YOUR ASSIGNMENT: Only the lines containing "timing" should appear in the answer, copied from the listing below.

**** PROVIDED MATERIAL ****

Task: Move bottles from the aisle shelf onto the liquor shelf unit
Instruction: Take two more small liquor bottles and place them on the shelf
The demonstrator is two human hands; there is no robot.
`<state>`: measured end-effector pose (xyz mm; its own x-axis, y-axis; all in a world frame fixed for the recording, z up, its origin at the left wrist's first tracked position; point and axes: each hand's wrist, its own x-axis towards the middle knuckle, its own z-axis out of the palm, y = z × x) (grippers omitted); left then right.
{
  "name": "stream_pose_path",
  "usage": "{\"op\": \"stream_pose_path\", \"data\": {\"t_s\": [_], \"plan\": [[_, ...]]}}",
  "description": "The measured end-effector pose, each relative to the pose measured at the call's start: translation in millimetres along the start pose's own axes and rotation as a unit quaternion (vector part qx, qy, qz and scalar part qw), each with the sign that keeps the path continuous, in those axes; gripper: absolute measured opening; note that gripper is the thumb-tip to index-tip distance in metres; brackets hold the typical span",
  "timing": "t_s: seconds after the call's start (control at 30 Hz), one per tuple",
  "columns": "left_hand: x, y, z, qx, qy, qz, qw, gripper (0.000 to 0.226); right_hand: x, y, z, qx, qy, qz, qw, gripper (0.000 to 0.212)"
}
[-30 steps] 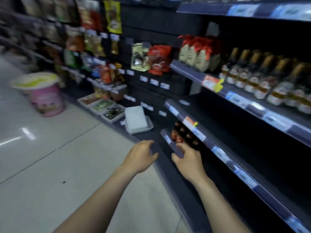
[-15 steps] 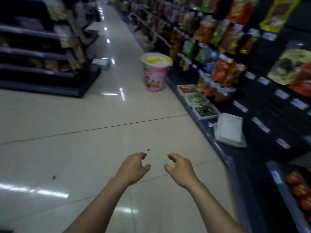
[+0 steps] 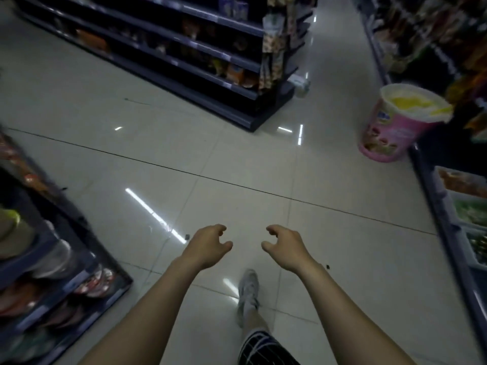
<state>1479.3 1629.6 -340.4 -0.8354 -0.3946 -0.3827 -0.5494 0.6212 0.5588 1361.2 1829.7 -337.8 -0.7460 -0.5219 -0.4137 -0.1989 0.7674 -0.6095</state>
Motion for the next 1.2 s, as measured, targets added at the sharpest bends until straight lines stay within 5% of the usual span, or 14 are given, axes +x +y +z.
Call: {"op": "stream_pose_path", "data": {"t_s": [0.67,1.2], "plan": [[414.7,-61.1,-256.0,-0.088,0.081,-0.153,0.981,0.064,520.6,-241.3,-81.4,-0.055,-0.131,-0.113,0.983,0.059],[830.7,-86.6,-568.1,-0.064,0.128,-0.103,0.984,0.061,945.0,-503.3,-185.2,-0.055,-0.101,-0.147,0.982,0.058]]}}
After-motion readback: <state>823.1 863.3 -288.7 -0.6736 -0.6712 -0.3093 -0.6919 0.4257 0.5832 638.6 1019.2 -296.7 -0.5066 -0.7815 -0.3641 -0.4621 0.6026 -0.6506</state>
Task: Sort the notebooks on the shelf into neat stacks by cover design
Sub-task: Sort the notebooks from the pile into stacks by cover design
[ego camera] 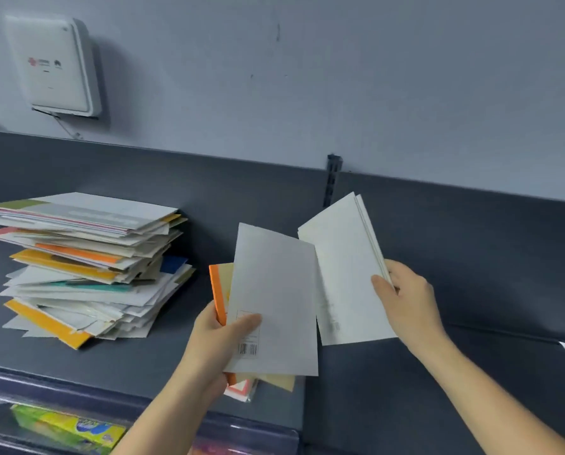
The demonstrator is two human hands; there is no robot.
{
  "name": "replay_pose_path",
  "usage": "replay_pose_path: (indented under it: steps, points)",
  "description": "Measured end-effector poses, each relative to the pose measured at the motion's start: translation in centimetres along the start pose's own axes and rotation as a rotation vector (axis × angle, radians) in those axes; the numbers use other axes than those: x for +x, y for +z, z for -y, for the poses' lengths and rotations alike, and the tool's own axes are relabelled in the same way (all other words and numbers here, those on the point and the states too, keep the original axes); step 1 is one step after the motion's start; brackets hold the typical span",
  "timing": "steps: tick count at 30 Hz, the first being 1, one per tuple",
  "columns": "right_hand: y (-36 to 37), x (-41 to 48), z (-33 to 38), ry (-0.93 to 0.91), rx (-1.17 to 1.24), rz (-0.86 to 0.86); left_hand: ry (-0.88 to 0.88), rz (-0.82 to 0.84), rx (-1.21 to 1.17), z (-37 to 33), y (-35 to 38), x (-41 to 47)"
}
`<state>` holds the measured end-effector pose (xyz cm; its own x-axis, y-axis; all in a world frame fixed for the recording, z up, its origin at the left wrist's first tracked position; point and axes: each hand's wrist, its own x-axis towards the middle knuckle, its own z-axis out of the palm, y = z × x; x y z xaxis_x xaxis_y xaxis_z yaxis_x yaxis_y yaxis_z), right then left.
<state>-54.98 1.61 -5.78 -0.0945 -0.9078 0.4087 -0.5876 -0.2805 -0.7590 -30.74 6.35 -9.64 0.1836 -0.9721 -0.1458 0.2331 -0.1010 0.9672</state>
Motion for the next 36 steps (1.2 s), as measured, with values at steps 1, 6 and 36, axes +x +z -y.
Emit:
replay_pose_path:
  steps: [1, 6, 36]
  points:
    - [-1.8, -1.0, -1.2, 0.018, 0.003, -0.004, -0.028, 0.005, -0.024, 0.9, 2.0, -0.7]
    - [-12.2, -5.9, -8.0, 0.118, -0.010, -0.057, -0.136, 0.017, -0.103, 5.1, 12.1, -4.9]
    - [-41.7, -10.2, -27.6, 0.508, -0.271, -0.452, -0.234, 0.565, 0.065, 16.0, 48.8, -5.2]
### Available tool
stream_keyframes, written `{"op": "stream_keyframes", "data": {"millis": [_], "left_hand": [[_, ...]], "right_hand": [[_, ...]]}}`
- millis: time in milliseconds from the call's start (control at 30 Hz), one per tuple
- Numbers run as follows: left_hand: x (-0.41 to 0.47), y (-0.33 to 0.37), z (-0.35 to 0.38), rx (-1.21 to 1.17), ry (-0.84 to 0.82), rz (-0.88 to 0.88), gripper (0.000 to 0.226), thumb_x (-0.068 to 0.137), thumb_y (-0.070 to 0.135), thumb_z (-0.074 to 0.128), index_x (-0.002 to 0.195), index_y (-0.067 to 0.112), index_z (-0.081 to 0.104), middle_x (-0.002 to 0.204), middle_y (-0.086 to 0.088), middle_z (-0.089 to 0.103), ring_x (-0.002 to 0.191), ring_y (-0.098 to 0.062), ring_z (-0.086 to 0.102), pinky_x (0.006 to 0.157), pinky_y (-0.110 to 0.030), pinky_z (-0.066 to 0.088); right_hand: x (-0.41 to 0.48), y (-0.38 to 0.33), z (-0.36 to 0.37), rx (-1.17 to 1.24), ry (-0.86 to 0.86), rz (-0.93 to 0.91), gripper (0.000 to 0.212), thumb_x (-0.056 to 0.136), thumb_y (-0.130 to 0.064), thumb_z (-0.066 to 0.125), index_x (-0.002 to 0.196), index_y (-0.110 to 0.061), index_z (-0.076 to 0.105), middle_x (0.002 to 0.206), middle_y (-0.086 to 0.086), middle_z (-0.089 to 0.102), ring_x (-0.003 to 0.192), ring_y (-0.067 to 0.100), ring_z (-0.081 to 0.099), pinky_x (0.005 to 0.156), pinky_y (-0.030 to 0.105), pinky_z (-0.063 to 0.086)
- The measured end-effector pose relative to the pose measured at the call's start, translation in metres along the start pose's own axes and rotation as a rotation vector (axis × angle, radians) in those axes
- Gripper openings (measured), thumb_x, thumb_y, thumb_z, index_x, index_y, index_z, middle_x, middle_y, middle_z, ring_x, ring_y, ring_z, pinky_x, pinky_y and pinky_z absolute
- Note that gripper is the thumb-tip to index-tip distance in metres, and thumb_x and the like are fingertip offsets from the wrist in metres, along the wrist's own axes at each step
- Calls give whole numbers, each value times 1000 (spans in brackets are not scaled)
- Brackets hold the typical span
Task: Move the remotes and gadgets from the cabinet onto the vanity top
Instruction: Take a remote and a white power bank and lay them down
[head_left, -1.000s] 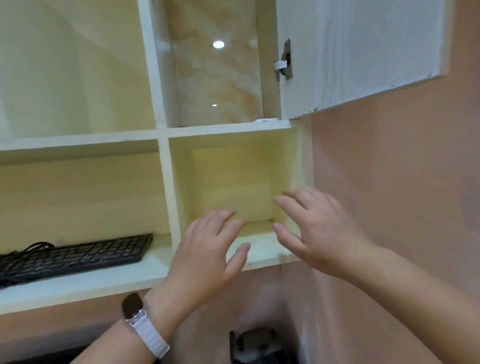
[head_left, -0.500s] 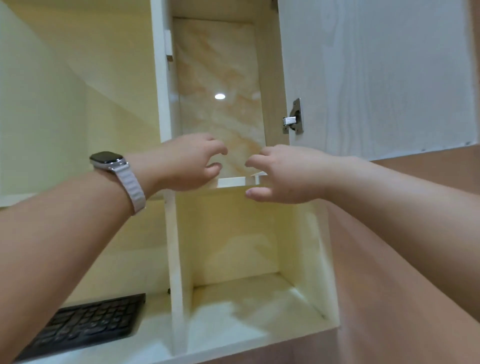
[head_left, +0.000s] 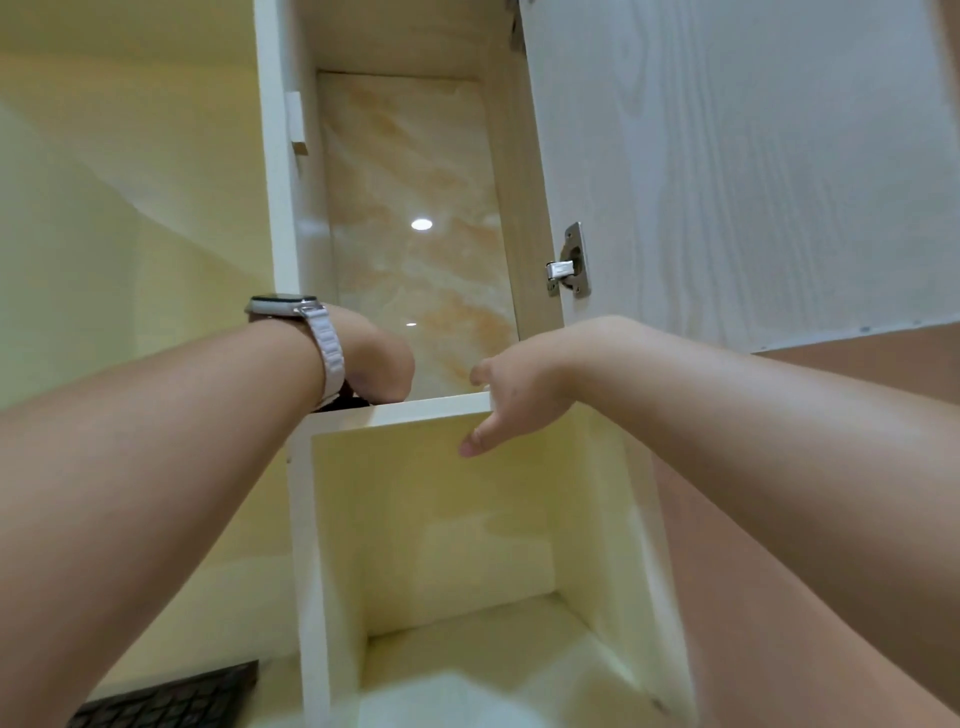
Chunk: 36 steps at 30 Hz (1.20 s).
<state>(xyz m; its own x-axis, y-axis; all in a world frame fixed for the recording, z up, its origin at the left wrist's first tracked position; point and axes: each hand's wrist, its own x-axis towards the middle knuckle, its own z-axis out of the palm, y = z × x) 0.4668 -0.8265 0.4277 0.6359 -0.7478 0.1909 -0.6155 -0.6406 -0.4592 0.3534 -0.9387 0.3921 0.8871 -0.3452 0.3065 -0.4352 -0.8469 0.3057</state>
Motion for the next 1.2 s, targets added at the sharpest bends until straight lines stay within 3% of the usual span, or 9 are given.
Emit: {"op": "stream_keyframes", "data": {"millis": [167, 300, 500, 600, 700, 867, 933, 1000, 1200], "left_hand": [[-13, 7, -2, -21, 30, -32, 29, 94, 1, 40, 114, 20, 50, 109, -5, 44, 93, -22, 41, 53, -13, 37], [-27, 10, -10, -102, 104, -22, 51, 89, 4, 42, 136, 23, 49, 95, 7, 51, 81, -15, 52, 65, -24, 43], [-55, 4, -7, -183, 136, -17, 46, 89, 13, 44, 134, 12, 49, 127, -8, 59, 101, -27, 59, 71, -31, 47], [-66, 3, 1, -184, 148, -6, 32, 86, 9, 38, 108, 2, 61, 103, -15, 66, 88, -33, 61, 69, -36, 50], [-79, 10, 3, -162, 216, -11, 21, 86, 7, 38, 83, 4, 59, 75, -10, 54, 65, -25, 46, 53, -30, 34], [-91, 16, 24, -151, 431, -51, 18, 92, 28, 45, 98, 13, 55, 92, -7, 60, 82, -26, 59, 68, -36, 51], [-92, 16, 34, -166, 518, -65, 12, 94, 26, 45, 94, 15, 50, 91, -6, 56, 79, -25, 55, 66, -38, 49], [-94, 14, 41, -187, 612, -95, 7, 95, 21, 43, 91, 16, 47, 86, -4, 53, 72, -22, 51, 55, -35, 41], [-111, 18, 70, -243, 811, -141, 18, 91, 12, 45, 107, 14, 53, 101, -6, 53, 92, -29, 54, 67, -41, 50]], "right_hand": [[-4, 4, 8, 62, 132, -36, 89, 77, -73, 56, 149, -29, 26, 113, -2, 57, 106, 26, 53, 90, 39, 47], [-11, 6, 19, 114, 322, -109, 74, 82, -60, 61, 143, -25, 37, 125, 2, 53, 115, 24, 50, 82, 34, 44], [-31, 7, 28, 189, 509, -148, 40, 89, -42, 59, 122, -19, 56, 110, 1, 51, 106, 21, 48, 83, 35, 46], [-37, 9, 28, 169, 558, -156, 28, 90, -36, 57, 111, -16, 60, 104, 1, 49, 99, 21, 48, 75, 31, 42], [-42, 11, 27, 158, 590, -164, 27, 93, -34, 58, 110, -13, 61, 105, 3, 49, 99, 22, 48, 79, 32, 42], [-52, 12, 33, 9, 791, -144, 9, 85, -4, 60, 93, -7, 58, 87, 7, 53, 77, 26, 50, 61, 40, 48], [-58, 12, 39, -98, 877, -115, 24, 65, 3, 72, 75, -8, 54, 69, 6, 50, 58, 26, 43, 41, 30, 28], [-64, 10, 48, -148, 961, -72, 32, 54, 3, 75, 67, -11, 50, 61, 5, 47, 51, 25, 37, 45, 27, 15], [-74, 8, 79, 2, 1211, -15, 18, 63, 3, 69, 75, -5, 57, 69, 11, 55, 55, 31, 47, 44, 30, 32]]}}
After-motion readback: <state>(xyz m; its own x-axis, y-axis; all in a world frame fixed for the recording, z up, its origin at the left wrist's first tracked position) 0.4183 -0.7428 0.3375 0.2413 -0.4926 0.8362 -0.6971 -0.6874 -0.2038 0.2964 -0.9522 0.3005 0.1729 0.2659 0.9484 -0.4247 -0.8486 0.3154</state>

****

WRITTEN SOLUTION:
  "timing": "t_s: seconds after the call's start (control at 30 Hz), one per tuple",
  "timing": "steps: tick count at 30 Hz, the first being 1, one per tuple",

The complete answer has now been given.